FeaturesContent Moderation

Content Moderation

Tensoras provides a content moderation API to detect harmful content in text, plus guardrail policies that automatically screen inference requests and responses before they reach the model or your users.

Moderation Endpoint

POST /v1/moderations — check text for harmful content across several categories.

Categories

CategoryDescription
harassmentThreatening, intimidating, or abusive language directed at individuals
hateContent expressing hatred toward groups based on protected characteristics
self_harmContent that promotes, glorifies, or depicts self-harm or suicide
sexualExplicit or suggestive sexual content
violenceContent that depicts or promotes violence against people or animals

Each category returns both a boolean flagged value and a continuous score from 0 to 1. Higher scores indicate greater confidence that the content belongs to that category.

Python

from tensoras import Tensoras
 
client = Tensoras(api_key="tns_your_key_here")
 
response = client.moderations.create(
    input="I want to hurt someone.",
)
 
result = response.results[0]
print(f"Flagged: {result.flagged}")
print(f"Violence score: {result.category_scores.violence:.4f}")
print(f"Harassment score: {result.category_scores.harassment:.4f}")

Node.js

import Tensoras from "tensoras";
 
const client = new Tensoras({ apiKey: "tns_your_key_here" });
 
const response = await client.moderations.create({
  input: "I want to hurt someone.",
});
 
const result = response.results[0];
console.log(`Flagged: ${result.flagged}`);
console.log(`Violence score: ${result.category_scores.violence.toFixed(4)}`);
console.log(`Harassment score: ${result.category_scores.harassment.toFixed(4)}`);

curl

curl https://api.tensoras.ai/v1/moderations \
  -H "Authorization: Bearer tns_your_key_here" \
  -H "Content-Type: application/json" \
  -d '{
    "input": "I want to hurt someone."
  }'

Response Format

{
  "id": "modr-abc123",
  "model": "text-moderation-latest",
  "results": [
    {
      "flagged": true,
      "categories": {
        "harassment": false,
        "hate": false,
        "self-harm": false,
        "sexual": false,
        "violence": true
      },
      "category_scores": {
        "harassment": 0.0421,
        "hate": 0.0089,
        "self-harm": 0.0031,
        "sexual": 0.0012,
        "violence": 0.9147
      }
    }
  ]
}

The top-level flagged field is true if any category exceeds its threshold. Individual category_scores values are floating-point probabilities between 0 and 1.

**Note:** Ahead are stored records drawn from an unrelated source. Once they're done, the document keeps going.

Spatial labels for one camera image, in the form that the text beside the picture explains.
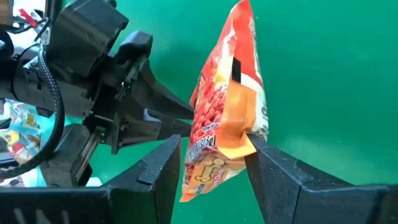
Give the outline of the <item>red noodle pack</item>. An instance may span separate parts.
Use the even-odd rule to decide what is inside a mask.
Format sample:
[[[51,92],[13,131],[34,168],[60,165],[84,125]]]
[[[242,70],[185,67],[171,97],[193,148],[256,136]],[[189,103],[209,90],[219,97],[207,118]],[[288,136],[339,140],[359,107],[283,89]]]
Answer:
[[[256,149],[249,140],[269,135],[266,94],[250,0],[226,19],[190,98],[192,129],[184,158],[181,202],[211,192],[246,168]]]

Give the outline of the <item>red connector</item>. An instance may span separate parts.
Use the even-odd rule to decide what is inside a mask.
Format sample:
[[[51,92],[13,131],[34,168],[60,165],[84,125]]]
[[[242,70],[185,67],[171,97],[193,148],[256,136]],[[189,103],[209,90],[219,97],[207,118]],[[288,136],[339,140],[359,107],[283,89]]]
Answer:
[[[27,21],[32,27],[37,27],[37,21],[30,16],[24,9],[19,9],[21,16]]]

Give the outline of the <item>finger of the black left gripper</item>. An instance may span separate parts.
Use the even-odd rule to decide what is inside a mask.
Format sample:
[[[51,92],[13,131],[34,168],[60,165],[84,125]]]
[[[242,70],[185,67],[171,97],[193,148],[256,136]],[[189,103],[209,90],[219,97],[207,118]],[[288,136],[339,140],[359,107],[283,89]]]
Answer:
[[[136,100],[144,108],[179,119],[193,119],[193,109],[161,84],[148,58],[142,59],[136,78]]]
[[[155,140],[164,140],[174,134],[189,137],[191,133],[192,126],[190,124],[153,110],[144,110],[144,120],[155,124]]]

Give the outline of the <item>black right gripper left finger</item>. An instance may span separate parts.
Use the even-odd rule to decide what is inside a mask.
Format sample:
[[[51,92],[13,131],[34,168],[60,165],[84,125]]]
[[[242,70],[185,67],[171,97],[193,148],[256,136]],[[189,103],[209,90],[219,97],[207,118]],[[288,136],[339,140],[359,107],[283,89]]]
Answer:
[[[132,167],[107,181],[114,224],[171,224],[181,165],[174,134]]]

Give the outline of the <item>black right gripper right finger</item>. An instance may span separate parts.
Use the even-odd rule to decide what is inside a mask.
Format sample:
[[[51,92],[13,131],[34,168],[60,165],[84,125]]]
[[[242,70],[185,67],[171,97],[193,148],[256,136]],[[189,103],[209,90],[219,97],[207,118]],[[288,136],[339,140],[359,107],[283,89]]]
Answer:
[[[250,134],[256,152],[245,157],[265,224],[343,224],[339,190],[353,185]]]

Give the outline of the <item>blue Maruchan noodle pack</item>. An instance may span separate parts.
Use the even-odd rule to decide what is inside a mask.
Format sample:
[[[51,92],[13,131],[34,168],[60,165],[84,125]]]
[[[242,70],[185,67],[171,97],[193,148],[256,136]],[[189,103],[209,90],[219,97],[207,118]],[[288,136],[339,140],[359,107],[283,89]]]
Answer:
[[[9,123],[0,128],[0,140],[17,165],[31,160],[48,141],[55,116],[49,118],[38,114],[34,106],[14,100],[6,100],[0,122]]]

You can also pass a list of strings to check multiple inputs in one request:

response = client.moderations.create(
    input=["Hello, how are you?", "I want to hurt someone."],
)
 
for i, result in enumerate(response.results):
    print(f"Input {i}: flagged={result.flagged}")

Guardrail Policies

Configure per-organization guardrail policies to automatically screen inference requests and responses. Policies are stored and evaluated server-side with minimal latency overhead (keyword and threshold checks add under 10ms).

Create a Policy

from tensoras import Tensoras
 
client = Tensoras(api_key="tns_your_key_here")
 
policy = client.guardrail_policies.create(
    name="Production Safety Policy",
    enabled=True,
    block_on_flag=True,
    thresholds={
        "harassment": 0.7,
        "hate": 0.6,
        "self_harm": 0.5,
        "sexual": 0.8,
        "violence": 0.7,
    },
    topic_deny_list=[
        {"topic": "competitor product", "action": "warn"},
        {"topic": "internal pricing", "action": "block"},
    ],
    apply_to=["input"],
)
 
print(f"Created policy: {policy.id}")

Category Thresholds

Control how sensitive the guardrail is for each moderation category. Scores that meet or exceed the threshold trigger the policy action.

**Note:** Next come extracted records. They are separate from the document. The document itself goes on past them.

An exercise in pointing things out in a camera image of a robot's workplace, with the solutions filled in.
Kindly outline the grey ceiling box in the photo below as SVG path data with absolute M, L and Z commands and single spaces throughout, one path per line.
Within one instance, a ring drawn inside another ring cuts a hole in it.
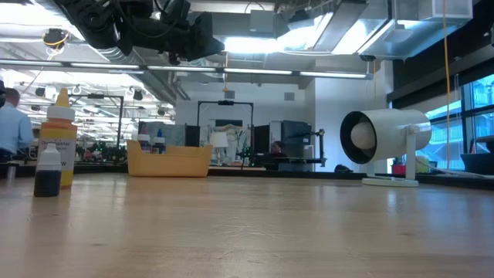
M 274 13 L 265 10 L 252 10 L 250 12 L 250 32 L 273 33 Z

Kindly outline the dark cabinet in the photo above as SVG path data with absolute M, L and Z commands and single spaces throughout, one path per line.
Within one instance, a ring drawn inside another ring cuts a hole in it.
M 284 120 L 281 123 L 281 141 L 285 144 L 283 153 L 287 159 L 279 164 L 280 171 L 313 170 L 313 166 L 307 162 L 313 157 L 311 131 L 312 126 L 306 122 Z

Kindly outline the large yellow food coloring bottle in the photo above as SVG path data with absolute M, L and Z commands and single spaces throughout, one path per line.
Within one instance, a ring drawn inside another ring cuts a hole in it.
M 77 136 L 77 126 L 73 124 L 75 116 L 75 110 L 69 106 L 68 90 L 62 88 L 55 104 L 48 107 L 47 121 L 42 123 L 40 129 L 38 162 L 48 144 L 55 144 L 60 153 L 61 189 L 68 189 L 73 183 Z

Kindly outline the large purple food coloring bottle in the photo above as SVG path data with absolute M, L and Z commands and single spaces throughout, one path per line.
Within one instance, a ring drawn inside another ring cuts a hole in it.
M 147 133 L 147 128 L 142 127 L 137 135 L 137 141 L 140 145 L 140 149 L 144 153 L 151 153 L 151 138 Z

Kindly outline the black ceiling dome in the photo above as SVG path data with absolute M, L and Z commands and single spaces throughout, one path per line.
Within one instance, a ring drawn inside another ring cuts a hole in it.
M 51 49 L 62 49 L 69 38 L 69 33 L 62 29 L 49 29 L 42 35 L 42 42 Z

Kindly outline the long ceiling light strip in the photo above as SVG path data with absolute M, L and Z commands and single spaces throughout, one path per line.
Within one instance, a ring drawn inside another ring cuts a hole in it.
M 153 66 L 134 65 L 116 63 L 77 63 L 67 61 L 46 61 L 46 60 L 25 60 L 25 59 L 0 59 L 0 66 L 31 66 L 31 67 L 59 67 L 74 69 L 92 70 L 113 70 L 124 71 L 125 73 L 143 71 L 169 71 L 185 73 L 221 73 L 221 74 L 252 74 L 252 75 L 273 75 L 273 76 L 303 76 L 315 78 L 337 78 L 370 80 L 374 77 L 370 73 L 345 73 L 345 72 L 320 72 L 320 71 L 299 71 L 286 69 L 247 69 L 231 67 L 210 67 L 210 66 Z

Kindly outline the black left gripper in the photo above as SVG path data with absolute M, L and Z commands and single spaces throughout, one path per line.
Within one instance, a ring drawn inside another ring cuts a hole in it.
M 212 14 L 201 13 L 192 25 L 189 8 L 187 0 L 118 0 L 118 48 L 129 55 L 138 46 L 188 61 L 221 53 L 225 45 L 213 36 Z

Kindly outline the large blue food coloring bottle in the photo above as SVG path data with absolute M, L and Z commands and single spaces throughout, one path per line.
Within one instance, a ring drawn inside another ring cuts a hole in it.
M 154 143 L 152 145 L 152 151 L 154 154 L 164 154 L 166 151 L 166 140 L 163 135 L 162 129 L 157 131 L 157 135 L 154 137 Z

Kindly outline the black aluminium table frame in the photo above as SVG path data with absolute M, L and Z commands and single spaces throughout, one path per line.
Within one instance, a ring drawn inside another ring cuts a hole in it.
M 0 163 L 0 178 L 6 178 L 8 168 L 13 166 L 16 170 L 17 178 L 31 178 L 35 175 L 34 165 L 19 165 L 13 163 Z M 83 164 L 76 165 L 74 174 L 102 174 L 102 173 L 128 173 L 126 165 L 99 165 Z M 208 176 L 222 177 L 248 177 L 248 178 L 308 178 L 308 179 L 328 179 L 328 180 L 358 180 L 366 178 L 363 173 L 333 173 L 333 172 L 295 172 L 295 171 L 261 171 L 261 170 L 234 170 L 210 169 Z M 455 188 L 478 189 L 494 192 L 494 179 L 488 178 L 467 178 L 451 175 L 417 175 L 416 180 L 421 184 L 440 185 Z

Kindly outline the person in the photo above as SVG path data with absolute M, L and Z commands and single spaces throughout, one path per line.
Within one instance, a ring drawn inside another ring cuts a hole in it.
M 271 170 L 278 170 L 279 159 L 287 158 L 288 155 L 285 153 L 285 144 L 282 141 L 273 141 L 271 144 L 270 157 L 272 161 Z
M 0 107 L 0 163 L 10 161 L 34 140 L 29 117 L 17 108 L 19 101 L 17 90 L 5 89 L 5 103 Z

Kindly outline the yellow plastic basket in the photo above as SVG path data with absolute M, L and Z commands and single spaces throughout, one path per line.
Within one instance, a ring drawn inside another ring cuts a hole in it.
M 168 145 L 164 154 L 144 153 L 137 141 L 127 141 L 128 172 L 134 177 L 189 177 L 208 175 L 213 146 Z

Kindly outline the small white-capped dropper bottle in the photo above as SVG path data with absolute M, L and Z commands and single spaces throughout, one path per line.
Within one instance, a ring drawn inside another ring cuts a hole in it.
M 54 143 L 47 147 L 38 157 L 34 184 L 35 197 L 56 197 L 59 195 L 62 166 L 60 153 Z

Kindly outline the white shaded table lamp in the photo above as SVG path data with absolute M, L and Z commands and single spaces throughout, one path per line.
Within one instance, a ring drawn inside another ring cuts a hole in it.
M 228 148 L 228 136 L 226 132 L 213 132 L 210 136 L 210 143 L 215 150 L 215 163 L 218 166 L 222 165 L 225 157 L 225 152 Z

CategoryDefault ThresholdDescription
harassment0.5Threatening or abusive language
hate0.5Content expressing hatred toward groups
self_harm0.5Self-harm or suicide-related content
sexual0.5Explicit or suggestive sexual content
violence0.5Violence-related content

Set a category threshold to null to use the system default (0.5). Set it to 1.0 to effectively disable that category’s check.

Topic Deny-List

Block or warn on specific topics or phrases in user input:

policy = client.guardrail_policies.create(
    name="Domain Restriction Policy",
    topic_deny_list=[
        # Whole-word matching for single words
        {"topic": "gambling", "action": "block"},
        # Substring matching for multi-word phrases
        {"topic": "competitor pricing", "action": "warn"},
        # Warn but allow through
        {"topic": "alcohol", "action": "warn"},
    ],
    block_on_flag=True,
    apply_to=["input"],
)

Matching behavior:

  • Single words (no spaces): matched as whole words using word-boundary rules. The topic hate will match "I hate this" but not "my hatred of injustice".
  • Multi-word phrases (contains spaces): matched as case-insensitive substrings. The topic competitor pricing matches anywhere in the text.
  • All matching is case-insensitive.

Actions:

ActionBehavior
blockIf block_on_flag=True, the request is rejected with HTTP 400
warnAlways passes through but adds a moderation flag to the response

Auto-Moderation

When a guardrail policy is active, all inference requests for the organization are automatically screened. No changes to your inference code are required.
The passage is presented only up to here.